Jihadi Jack to be repatriated by Canada
CANADA will repatriate the Britishborn Islamic State member known as “Jihadi Jack”, along with 22 of its citizens being held in Islamic State prison camps in north-east Syria.
Jack Letts, 28, a Muslim convert who once held dual British and Canadian citizenship, declared he was an “enemy of Britain” after travelling from Oxfordshire to Syria to join the Islamic State of Iraq and the Levant (IS) terror group as a teenager. But when was captured by Kurdish forces in 2017, he begged to be allowed to return to the UK, insisting he had “no intention” of killing Britons. He became the responsibility of the Canadian government in 2019 when he was stripped of his British citizenship.
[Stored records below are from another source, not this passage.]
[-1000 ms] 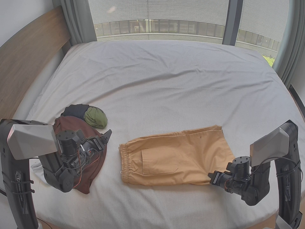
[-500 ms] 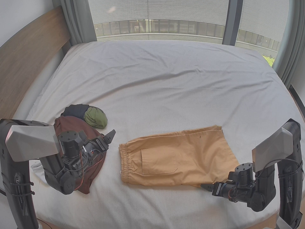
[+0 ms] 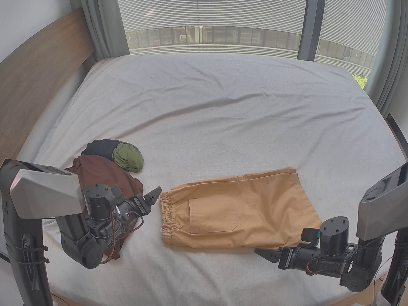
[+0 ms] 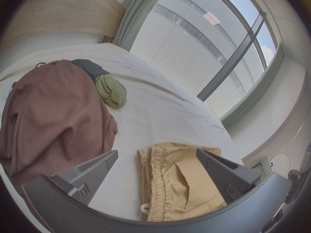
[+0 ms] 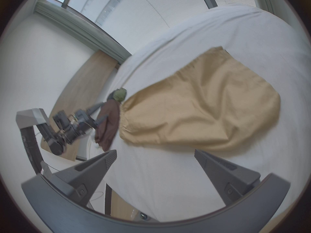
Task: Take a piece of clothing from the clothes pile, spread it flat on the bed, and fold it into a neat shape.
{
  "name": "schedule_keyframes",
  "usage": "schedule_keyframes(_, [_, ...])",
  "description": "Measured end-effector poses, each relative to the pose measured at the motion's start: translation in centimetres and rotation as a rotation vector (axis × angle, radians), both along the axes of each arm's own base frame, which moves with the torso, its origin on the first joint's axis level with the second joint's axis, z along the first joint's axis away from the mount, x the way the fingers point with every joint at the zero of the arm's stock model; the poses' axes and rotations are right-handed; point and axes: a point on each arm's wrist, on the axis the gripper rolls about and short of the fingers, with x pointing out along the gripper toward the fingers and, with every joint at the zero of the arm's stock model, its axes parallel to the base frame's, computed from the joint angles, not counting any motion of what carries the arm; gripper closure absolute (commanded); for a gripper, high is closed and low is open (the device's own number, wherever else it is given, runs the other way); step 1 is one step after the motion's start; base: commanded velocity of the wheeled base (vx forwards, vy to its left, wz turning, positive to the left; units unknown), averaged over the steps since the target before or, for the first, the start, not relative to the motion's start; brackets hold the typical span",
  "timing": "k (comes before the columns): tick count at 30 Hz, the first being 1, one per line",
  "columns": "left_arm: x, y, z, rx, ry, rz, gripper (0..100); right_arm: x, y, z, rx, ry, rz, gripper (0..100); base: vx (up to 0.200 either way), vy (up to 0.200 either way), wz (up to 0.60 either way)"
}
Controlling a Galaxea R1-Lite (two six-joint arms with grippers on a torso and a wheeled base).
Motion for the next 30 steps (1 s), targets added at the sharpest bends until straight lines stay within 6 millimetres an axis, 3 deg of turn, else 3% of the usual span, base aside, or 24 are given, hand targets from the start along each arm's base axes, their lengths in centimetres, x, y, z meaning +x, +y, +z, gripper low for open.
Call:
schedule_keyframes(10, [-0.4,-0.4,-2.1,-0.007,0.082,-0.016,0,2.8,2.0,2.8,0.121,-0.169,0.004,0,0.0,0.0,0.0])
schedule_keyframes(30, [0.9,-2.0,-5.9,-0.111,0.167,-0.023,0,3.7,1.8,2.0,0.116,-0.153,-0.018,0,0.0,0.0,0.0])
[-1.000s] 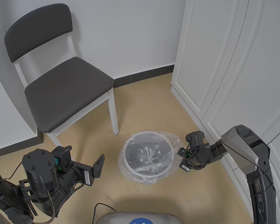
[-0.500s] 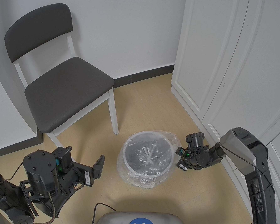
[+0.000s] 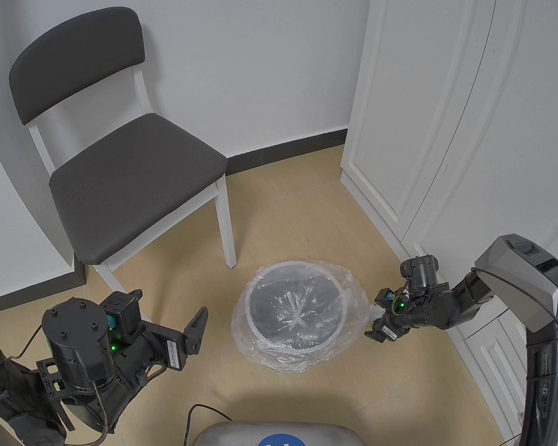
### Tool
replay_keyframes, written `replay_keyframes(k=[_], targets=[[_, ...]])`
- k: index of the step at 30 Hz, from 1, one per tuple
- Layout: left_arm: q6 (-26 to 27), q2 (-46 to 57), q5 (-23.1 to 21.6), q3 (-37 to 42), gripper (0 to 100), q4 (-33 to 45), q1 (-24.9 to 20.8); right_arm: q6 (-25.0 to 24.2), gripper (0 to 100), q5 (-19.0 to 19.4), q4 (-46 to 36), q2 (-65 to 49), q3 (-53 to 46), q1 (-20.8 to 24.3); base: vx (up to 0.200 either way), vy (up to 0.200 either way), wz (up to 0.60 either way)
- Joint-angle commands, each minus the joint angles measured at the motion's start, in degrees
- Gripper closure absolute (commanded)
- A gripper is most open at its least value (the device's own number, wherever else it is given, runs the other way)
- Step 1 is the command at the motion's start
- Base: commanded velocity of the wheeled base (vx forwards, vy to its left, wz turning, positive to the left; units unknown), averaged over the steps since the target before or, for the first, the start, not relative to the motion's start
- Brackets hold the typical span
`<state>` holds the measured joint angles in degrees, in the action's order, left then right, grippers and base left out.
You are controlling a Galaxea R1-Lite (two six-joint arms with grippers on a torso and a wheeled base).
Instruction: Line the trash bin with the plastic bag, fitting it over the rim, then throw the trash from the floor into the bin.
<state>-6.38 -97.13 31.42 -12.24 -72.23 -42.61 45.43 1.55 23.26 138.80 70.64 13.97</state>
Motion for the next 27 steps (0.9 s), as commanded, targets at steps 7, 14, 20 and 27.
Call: replay_keyframes(k=[7, 14, 20, 27], targets=[[0.0, 1.6, 0.0, 0.4, 0, 0.0, -0.1, -4.3, 0, -6.6, 4.4, 2.5, 4.1, -1.6, 0.0, 0.0, 0.0], [-0.1, 0.8, 0.0, 0.3, 0, 0.0, 0.0, -11.8, 0, -10.7, 4.4, 9.5, 14.3, -2.5, 0.0, 0.0, 0.0], [-0.3, 0.2, -0.1, 0.3, 0, 0.0, 0.0, -11.9, 0, -16.2, 7.8, 17.7, 23.3, -2.1, 0.0, 0.0, 0.0], [-0.3, 0.3, -0.1, 0.3, 0, 0.0, 0.2, -10.2, 0, -15.9, 6.8, 24.4, 30.6, 0.0, 0.0, 0.0, 0.0]])
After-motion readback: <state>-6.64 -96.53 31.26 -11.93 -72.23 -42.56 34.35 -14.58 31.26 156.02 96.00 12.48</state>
Canada said it would take back 23 of its citizens – six women, 13 infants, and four men – after a legal challenge mounted against the government by the detainees’ relatives claimed that preventing them from entering Canada violated their constitutional rights.
Mr Letts’ parents, Sally Lane and John Letts, said they were “overjoyed” at the news. They have previously said there was no evidence their son was an IS fighter. “The federal government has been ordered to go to the region to bring back the men, and the judge has said this has to happen ‘as soon as possible’,” Ms Lane told the Middle East Eye.
She added: “He [Judge Henry Brown] referred to the Canadian Charter of Rights and Freedoms, international humanitarian law and the Magna Carta in his judgment, so this case will have global implications for the cases of… other detainees, particularly the men.”
“Britain… the most… authoritarian government over this issue, should take note of this judgment and bring all its people home,” Ms Lane said.